• **WHAT YOU WILL DO**
In the listing that follows, print every line exactly and leave the images out.

• **SUPPLIED INFORMATION**

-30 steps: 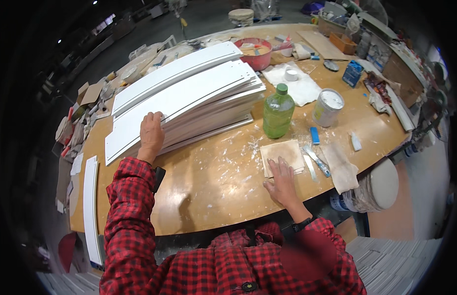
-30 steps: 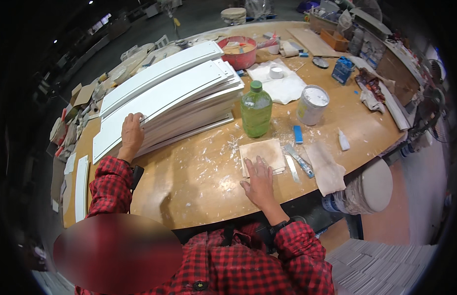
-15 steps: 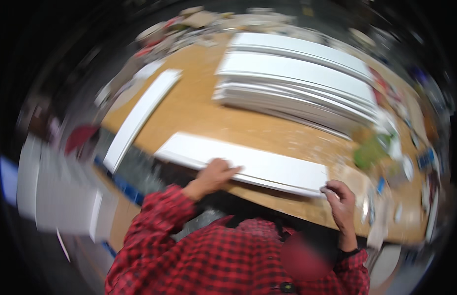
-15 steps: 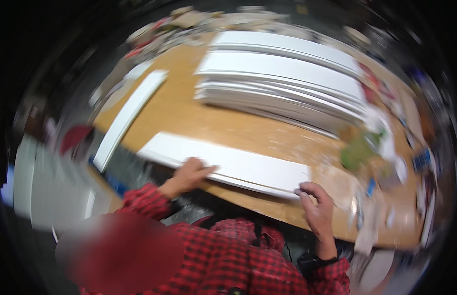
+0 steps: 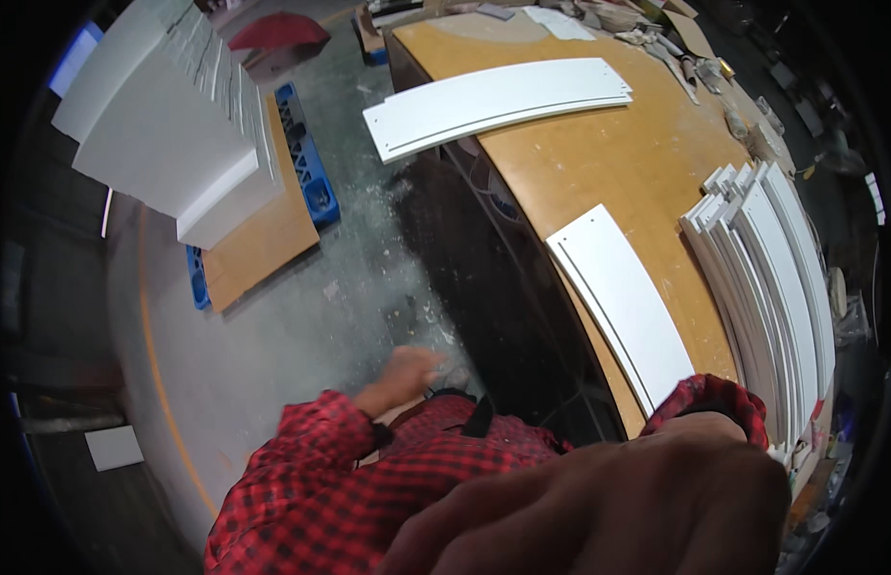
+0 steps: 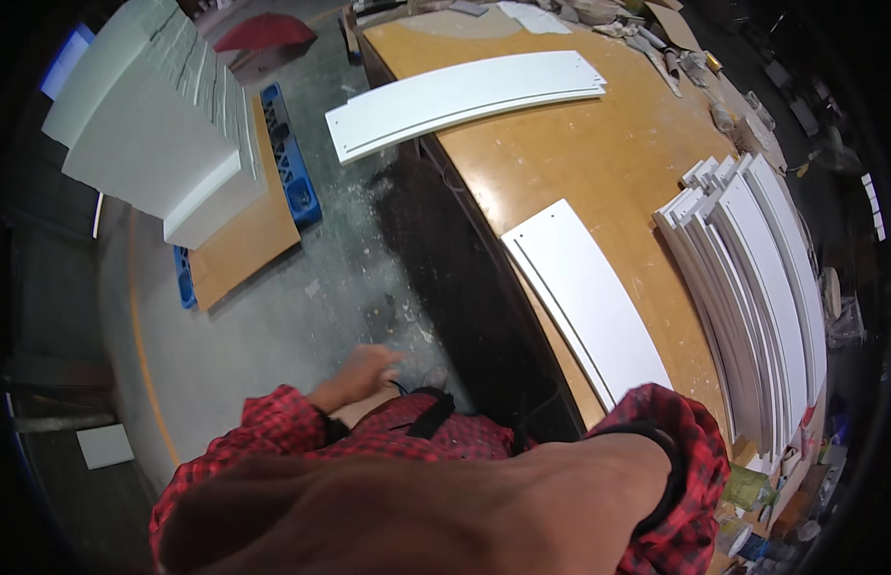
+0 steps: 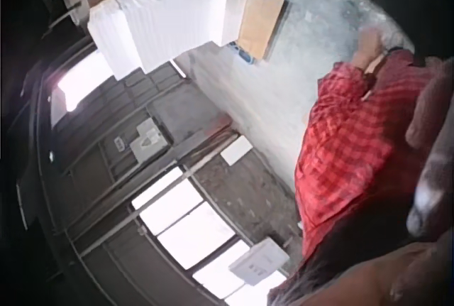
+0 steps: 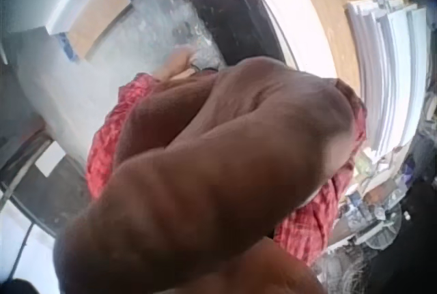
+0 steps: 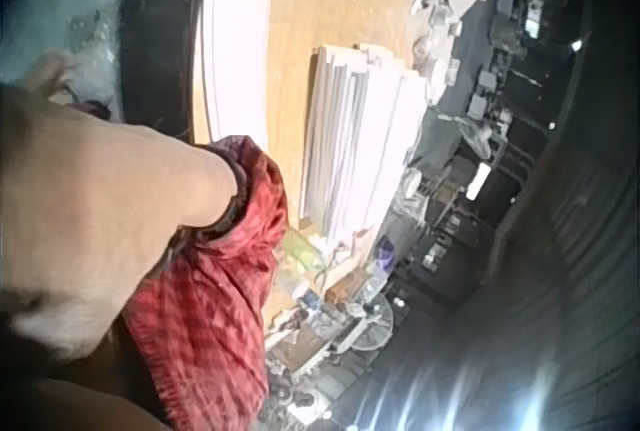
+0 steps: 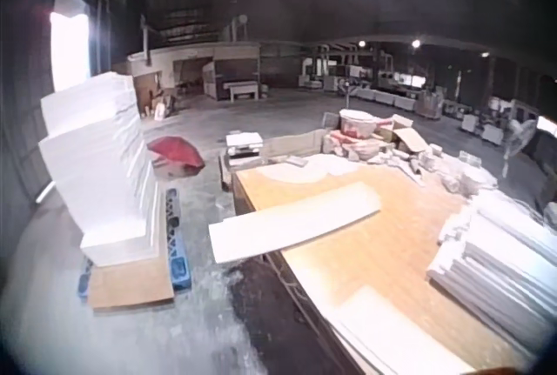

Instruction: Sanding and cleaning edges of white wooden furniture panels on a workbench.

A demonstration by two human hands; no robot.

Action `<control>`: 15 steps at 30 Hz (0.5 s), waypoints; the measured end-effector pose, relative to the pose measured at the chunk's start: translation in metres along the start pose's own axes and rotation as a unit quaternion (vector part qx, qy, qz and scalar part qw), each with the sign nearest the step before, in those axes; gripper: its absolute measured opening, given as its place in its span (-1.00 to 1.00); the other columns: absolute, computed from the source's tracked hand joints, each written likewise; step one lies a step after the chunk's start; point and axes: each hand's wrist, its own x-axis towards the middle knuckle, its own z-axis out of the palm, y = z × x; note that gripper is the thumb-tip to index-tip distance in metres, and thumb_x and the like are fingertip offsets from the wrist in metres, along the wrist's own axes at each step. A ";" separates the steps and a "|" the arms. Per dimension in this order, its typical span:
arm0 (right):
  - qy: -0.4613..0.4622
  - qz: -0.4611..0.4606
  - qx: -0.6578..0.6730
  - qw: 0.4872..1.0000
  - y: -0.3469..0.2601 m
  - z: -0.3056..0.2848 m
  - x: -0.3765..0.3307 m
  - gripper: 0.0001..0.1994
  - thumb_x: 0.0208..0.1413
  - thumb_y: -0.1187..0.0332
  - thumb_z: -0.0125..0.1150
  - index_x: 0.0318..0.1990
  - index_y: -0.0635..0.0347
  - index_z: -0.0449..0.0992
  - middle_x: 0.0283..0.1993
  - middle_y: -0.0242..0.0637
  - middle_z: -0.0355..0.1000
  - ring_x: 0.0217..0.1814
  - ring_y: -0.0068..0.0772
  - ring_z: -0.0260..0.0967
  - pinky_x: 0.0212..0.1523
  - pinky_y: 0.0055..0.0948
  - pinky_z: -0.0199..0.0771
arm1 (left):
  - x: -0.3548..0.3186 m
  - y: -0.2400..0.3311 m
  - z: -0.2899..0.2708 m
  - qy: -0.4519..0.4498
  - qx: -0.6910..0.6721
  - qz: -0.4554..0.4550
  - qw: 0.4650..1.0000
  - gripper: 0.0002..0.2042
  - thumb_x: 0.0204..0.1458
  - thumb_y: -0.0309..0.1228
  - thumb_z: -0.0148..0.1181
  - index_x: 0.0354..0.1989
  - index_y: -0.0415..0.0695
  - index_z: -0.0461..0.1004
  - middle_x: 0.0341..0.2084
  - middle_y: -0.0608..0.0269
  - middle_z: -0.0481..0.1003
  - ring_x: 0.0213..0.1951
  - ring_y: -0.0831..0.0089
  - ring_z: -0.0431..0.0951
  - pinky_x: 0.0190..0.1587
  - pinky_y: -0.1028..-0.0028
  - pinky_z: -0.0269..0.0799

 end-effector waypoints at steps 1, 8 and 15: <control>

• **RESPONSE TO THIS EXERCISE**
-30 steps: 
-30 steps: 
-15 steps: 
-15 steps: 
+0 steps: 
+0 steps: 
+0 steps: 
+0 steps: 
+0 steps: 
+0 steps: 

Instruction: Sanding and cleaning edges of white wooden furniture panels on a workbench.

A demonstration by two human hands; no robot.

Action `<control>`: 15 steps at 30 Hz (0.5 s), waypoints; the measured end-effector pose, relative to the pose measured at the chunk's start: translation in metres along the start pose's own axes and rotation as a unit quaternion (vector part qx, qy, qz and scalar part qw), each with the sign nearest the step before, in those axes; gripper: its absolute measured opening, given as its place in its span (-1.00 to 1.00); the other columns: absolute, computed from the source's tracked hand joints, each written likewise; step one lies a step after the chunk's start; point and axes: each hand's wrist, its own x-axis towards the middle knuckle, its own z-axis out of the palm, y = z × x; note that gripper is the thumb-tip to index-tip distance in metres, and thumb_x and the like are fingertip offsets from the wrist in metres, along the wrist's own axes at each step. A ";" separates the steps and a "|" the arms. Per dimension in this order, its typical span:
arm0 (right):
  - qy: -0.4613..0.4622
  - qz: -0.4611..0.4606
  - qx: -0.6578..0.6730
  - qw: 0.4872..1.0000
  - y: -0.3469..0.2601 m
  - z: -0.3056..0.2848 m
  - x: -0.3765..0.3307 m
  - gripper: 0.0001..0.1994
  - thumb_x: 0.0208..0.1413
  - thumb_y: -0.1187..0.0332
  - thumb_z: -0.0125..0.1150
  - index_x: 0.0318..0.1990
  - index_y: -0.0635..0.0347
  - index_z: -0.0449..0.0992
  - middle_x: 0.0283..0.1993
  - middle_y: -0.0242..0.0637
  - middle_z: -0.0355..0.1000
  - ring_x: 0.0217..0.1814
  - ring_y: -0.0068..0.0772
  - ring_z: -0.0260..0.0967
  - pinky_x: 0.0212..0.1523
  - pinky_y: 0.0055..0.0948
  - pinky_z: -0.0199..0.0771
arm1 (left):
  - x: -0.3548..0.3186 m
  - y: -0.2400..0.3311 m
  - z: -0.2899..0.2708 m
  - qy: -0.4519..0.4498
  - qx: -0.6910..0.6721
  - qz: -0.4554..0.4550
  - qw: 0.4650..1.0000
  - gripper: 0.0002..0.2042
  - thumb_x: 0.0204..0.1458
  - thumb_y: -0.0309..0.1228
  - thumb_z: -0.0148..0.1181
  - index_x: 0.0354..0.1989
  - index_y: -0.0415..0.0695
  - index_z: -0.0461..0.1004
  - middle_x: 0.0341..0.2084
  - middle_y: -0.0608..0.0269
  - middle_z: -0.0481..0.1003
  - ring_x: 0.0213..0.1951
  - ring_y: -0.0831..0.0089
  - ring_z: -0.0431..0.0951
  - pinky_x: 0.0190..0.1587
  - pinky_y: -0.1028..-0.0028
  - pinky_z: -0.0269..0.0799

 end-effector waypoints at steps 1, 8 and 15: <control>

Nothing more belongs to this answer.